Mixed monolayers of the ganglioside G(M1) and the lipid dipalmitoylphosphatidlycholine (DPPC) at air-water and solid-air interfaces were investigated using various biophysical techniques to ascertain the location and phase behavior of the ganglioside molecules in a mixed membrane. The effects induced by G(M1) on the mean molecular area of the binary mixtures and the phase behavior of DPPC were followed for G(M1) concentrations ranging from 5 to 70 mol %. Surface pressure isotherms and fluorescence microscopy imaging of domain formation indicate that at low concentrations of G(M1) (<25 mol %), the monolayer becomes continually more condensed than DPPC upon further addition of ganglioside. At higher G(M1) concentrations (>25 mol %), the mixed monolayer becomes more expanded or fluid-like.
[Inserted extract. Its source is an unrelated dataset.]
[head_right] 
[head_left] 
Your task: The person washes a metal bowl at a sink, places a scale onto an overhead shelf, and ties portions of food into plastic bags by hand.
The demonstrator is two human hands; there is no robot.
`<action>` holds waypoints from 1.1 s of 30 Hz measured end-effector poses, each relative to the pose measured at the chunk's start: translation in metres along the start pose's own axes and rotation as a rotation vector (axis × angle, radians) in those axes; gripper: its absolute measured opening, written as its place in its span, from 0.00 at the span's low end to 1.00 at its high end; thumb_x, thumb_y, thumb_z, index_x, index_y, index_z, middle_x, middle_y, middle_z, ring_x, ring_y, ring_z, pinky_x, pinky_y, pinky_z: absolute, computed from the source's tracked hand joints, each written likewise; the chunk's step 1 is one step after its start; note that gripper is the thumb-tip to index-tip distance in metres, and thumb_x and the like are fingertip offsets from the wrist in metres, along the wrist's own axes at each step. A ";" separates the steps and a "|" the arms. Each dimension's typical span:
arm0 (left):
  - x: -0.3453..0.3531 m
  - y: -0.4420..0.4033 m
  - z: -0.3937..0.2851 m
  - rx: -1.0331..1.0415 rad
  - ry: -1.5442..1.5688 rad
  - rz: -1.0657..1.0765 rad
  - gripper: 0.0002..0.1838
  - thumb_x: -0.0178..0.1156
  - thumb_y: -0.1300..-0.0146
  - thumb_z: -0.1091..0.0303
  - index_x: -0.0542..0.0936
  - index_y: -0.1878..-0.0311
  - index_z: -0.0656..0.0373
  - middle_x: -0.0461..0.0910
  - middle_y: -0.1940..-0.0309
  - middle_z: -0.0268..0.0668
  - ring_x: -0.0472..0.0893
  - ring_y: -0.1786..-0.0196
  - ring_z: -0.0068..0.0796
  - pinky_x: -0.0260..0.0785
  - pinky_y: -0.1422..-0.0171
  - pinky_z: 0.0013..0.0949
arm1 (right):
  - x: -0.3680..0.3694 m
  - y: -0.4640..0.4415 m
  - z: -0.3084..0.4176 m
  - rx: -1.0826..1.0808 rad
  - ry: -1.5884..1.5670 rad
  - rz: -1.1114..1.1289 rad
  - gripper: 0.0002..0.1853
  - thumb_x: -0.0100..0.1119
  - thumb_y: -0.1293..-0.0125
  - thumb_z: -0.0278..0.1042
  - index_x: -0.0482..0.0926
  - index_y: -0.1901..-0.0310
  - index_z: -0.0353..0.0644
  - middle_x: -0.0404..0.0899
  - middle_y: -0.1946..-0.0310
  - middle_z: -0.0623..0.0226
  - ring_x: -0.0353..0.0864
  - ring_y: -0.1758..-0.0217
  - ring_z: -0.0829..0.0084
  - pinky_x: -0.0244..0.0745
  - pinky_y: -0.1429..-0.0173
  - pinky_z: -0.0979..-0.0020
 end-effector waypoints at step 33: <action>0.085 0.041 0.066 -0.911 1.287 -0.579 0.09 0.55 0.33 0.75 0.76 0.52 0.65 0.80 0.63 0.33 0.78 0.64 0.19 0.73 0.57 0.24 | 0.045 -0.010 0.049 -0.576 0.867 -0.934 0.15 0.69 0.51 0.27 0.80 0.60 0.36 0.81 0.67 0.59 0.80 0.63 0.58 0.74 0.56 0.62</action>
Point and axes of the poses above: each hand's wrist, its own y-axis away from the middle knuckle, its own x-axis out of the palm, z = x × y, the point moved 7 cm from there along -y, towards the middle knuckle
After deposition onto a solid substrate, atomic force microscopy imaging of these lipid monolayers showed that G(M1) and DPPC pack cooperatively in the condensed phase domain to form geometrically packed complexes that are more ordered than either individual component as evidenced by a more extended total height of the complex arising from a well-packed hydrocarbon tail region. Grazing incidence x-ray diffraction on the DPPC/G(M1) binary mixture provides evidence that ordering can emerge when two otherwise fluid components are mixed together. The addition of G(M1) to DPPC gives rise to a unit cell that differs from that of a pure DPPC monolayer. To determine the region of the G(M1) molecule that interacts with the DPPC molecule and causes condensation and subsequent expansion of the monolayer, surface pressure isotherms were obtained with molecules modeling the backbone or headgroup portions of the G(M1) molecule. The observed concentration-dependent condensing and fluidizing effects are specific to the rigid, sugar headgroup portion of the G(M1) molecule.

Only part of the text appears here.